LFLAGS	:= -mmcu=$(MCU)
LFLAGS	:= -nostartfiles

.PHONY all:
all:	$(TARGET).hex $(LST)

# implicit build rules
%.hex:	%.elf
	$(OBJCOPY) -O ihex -R .eeprom $< $@

%.elf:	$(OBJS)
	$(GCC) $(LFLAGS) -o $@ $^ 

%.o:	%.c
	$(GCC) -c $(CFLAGS) -o $@ $^

%.o:	%.S
	$(GCC) -c $(CFLAGS) -o $@ $<

%.lst:	%.elf
	$(OBJDUMP) -C -d $< > $@

# utility targets
.PHONY:	load
load:
	$(DUDE) $(DUDECONF) $(UFLAGS) -Uflash:w:$(TARGET).hex:i

.PHONY:	clean
clean:
	$(RM) *.hex *.lst *.o *.elf

Notice the -nostartfiles addition to the LFLAGS lines. This option tells the linker to get rid of the initial jump table in the hex file that we will not need.
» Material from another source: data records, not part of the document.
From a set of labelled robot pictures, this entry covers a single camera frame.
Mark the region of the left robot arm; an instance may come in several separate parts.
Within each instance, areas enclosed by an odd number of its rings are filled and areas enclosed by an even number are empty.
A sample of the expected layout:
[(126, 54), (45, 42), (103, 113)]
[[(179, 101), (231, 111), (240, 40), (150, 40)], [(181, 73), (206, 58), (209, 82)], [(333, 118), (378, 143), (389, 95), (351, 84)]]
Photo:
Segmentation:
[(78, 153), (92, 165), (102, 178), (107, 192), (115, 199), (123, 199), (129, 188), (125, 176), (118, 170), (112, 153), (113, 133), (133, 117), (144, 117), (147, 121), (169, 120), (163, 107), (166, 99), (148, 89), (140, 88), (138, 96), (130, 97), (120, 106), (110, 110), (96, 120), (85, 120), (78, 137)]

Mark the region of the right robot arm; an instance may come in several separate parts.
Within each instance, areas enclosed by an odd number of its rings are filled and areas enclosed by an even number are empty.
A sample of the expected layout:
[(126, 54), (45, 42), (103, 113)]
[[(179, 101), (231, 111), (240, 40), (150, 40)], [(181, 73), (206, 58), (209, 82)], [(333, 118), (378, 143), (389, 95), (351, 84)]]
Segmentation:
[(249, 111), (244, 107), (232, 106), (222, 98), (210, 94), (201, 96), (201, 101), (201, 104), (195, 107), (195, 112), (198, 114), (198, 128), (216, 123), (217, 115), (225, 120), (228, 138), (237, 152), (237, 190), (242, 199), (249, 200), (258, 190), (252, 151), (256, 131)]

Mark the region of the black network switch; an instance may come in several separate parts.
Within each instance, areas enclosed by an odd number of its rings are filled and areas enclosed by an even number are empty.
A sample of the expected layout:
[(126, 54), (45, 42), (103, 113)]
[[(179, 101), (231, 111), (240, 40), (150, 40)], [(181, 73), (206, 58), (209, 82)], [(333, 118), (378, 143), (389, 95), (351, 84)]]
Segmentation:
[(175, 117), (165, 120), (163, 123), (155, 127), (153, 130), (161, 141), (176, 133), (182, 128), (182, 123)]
If you are using interrupts, comment out this line.

For this demonstration (and for our simulator project) we will not need interrupts.

Here is the hex file I produced:

:10000000CFE5D2E0DEBFCDBF03D00CD010D0FDCF06
:1000100011241FBE80E88093460010924600BD9ACE
:10002000C598089588B390E2892788BB089508E2AF
:100030001FEF2FEF2A95F1F71A95D9F70A95C1F717
:02004000089521
:00000001FF

And, here is the output from this example code:

$ make clean
rm -f hex-reader *.o
$ make
g++ -o hex-reader main.cpp
$ make run
./hex-reader blink.hex
:10000000CFE5D2E0DEBFCDBF03D00CD010D0FDCF06
Byte count: 10
Offset: 0000
Record Type: 00
Record data: CFE5D2E0DEBFCDBF03D00CD010D0FDCF
Checksum: 06
:1000100011241FBE80E88093460010924600BD9ACE
Byte count: 10
Offset: 0010
Record Type: 00
Record data: 11241FBE80E88093460010924600BD9A
Checksum: CE
:10002000C598089588B390E2892788BB089508E2AF
Byte count: 10
Offset: 0020
Record Type: 00
Record data: C598089588B390E2892788BB089508E2
Checksum: AF
:100030001FEF2FEF2A95F1F71A95D9F70A95C1F717
Byte count: 10
Offset: 0030
Record Type: 00
Record data: 1FEF2FEF2A95F1F71A95D9F70A95C1F7
Checksum: 17
:02004000089521
Byte count: 02
Offset: 0040
Record Type: 00
Record data: 0895
Checksum: 21
:00000001FF
Byte count: 00
Offset: 0000
Record Type: 01
Record data: 
Checksum: FF

Completing this code so it can load our memory module is left as an exercise.